Kochoceras Temporal range: Middle Ordovician

Scientific classification
- Domain: Eukaryota
- Kingdom: Animalia
- Phylum: Mollusca
- Class: Cephalopoda
- Subclass: Nautiloidea
- Order: †Actinocerida
- Family: †Actinoceratidae
- Genus: †Kochoceras Troedsson, 1926

= Kochoceras =

Extinct genus of nautiloids

Kochoceras is an extinct nautiloid genus from the later Ordovician belonging to the family Actinoceratidae and found in North America.

==Morphology==
Kochoceras is relatively short, breviconic, and grew to be fairly large with a shell more rapidly expanding than in Actinoceras.
The ventral, or under, side is strongly flattened with prominent lobes that may give the impression of Lambeoceras. However septa in Kochoceras are more widely spaced and the siphuncle, which is proportionally very large, is in broad contact with the ventral wall. The siphucle in Lambeoceras is proportionally much smaller and is removed about one diameter from the ventral wall. The diameter of the siphuncle in the apical part of Kochoceras is 3/4 or more that of the shell.

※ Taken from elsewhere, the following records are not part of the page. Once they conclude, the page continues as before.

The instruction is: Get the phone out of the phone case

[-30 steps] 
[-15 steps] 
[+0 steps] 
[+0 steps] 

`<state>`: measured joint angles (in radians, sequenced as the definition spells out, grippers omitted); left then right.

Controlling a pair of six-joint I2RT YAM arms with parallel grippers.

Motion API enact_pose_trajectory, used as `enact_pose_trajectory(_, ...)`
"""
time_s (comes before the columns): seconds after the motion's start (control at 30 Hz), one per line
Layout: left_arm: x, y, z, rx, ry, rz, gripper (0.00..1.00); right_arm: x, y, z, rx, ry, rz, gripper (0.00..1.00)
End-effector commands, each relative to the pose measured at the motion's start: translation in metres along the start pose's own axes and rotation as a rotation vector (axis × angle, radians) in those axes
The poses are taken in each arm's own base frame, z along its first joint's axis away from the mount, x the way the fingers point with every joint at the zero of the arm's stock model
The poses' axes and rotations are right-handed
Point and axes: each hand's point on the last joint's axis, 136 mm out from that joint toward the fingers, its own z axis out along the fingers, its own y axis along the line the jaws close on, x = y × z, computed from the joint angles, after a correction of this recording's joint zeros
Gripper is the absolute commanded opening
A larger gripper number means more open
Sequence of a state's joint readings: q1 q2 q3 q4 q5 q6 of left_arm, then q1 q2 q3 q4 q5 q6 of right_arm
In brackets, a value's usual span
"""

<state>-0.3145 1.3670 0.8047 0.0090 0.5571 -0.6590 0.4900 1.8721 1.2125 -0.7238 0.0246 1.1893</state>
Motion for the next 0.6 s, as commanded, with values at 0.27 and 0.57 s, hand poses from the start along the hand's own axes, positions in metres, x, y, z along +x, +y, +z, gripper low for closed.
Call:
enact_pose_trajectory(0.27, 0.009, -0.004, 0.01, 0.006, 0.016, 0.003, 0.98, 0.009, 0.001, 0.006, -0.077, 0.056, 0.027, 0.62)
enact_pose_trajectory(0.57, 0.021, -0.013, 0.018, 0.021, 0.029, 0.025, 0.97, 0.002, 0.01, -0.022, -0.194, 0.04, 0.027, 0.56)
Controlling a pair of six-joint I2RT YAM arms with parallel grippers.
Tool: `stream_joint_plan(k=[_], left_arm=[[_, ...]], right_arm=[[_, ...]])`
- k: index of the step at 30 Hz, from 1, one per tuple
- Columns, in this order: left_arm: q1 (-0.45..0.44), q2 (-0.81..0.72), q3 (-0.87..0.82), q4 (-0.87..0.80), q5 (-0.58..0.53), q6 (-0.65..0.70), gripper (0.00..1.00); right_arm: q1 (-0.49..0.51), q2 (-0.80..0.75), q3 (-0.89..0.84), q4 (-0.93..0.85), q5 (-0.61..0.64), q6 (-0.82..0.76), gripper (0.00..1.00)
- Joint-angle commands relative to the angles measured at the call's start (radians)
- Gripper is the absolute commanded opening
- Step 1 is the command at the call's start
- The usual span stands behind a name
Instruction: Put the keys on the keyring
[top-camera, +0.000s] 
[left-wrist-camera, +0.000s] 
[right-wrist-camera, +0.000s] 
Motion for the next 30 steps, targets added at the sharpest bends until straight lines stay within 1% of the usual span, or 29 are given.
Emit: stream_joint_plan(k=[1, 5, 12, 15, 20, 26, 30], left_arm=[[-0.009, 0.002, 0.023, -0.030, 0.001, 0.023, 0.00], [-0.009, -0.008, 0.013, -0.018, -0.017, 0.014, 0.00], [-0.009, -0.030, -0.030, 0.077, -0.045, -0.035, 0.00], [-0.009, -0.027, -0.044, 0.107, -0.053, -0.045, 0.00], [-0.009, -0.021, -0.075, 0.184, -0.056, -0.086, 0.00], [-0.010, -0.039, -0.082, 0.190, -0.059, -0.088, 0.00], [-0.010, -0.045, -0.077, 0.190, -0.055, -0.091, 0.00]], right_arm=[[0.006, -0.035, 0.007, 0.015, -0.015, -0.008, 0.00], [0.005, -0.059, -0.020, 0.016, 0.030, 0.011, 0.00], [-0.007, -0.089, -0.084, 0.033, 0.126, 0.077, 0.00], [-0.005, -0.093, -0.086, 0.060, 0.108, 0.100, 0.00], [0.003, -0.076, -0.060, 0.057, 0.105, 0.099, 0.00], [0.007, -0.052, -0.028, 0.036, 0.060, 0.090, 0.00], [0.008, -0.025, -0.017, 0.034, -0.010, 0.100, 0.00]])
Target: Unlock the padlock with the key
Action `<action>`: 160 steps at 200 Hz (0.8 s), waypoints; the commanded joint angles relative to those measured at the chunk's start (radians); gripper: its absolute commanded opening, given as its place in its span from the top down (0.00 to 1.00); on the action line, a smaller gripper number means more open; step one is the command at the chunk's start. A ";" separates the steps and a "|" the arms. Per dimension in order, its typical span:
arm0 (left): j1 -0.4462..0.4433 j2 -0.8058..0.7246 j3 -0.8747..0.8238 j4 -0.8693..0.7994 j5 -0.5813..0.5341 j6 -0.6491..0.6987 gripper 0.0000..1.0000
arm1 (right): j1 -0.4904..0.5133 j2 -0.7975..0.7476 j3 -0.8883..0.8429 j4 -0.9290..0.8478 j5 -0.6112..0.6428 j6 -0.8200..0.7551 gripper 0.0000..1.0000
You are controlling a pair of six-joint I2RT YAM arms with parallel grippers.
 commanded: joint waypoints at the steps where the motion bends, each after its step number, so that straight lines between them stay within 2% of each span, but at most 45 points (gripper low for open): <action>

The siphuncle of Kochoceras is similar to that of Actinoceras, the main difference between the two being that Kochoceras is breviconic (short) and has a narrow stratigraphic range, while Actinoceras is longiconic, lengthy, and has a stratigraphic range that extends through the Middle- and Upper Ordovician.

==Derivation & taxonomy==
Kochoceras and Lambeoceras are both derived from Actinoceras. The two split from each other soon after having split from Actinoceras. Kochoceras is more conservative and remained in the Actinoceratidae while Lambeoceras evolved further and is the sole representative of the Lambeoceratidae.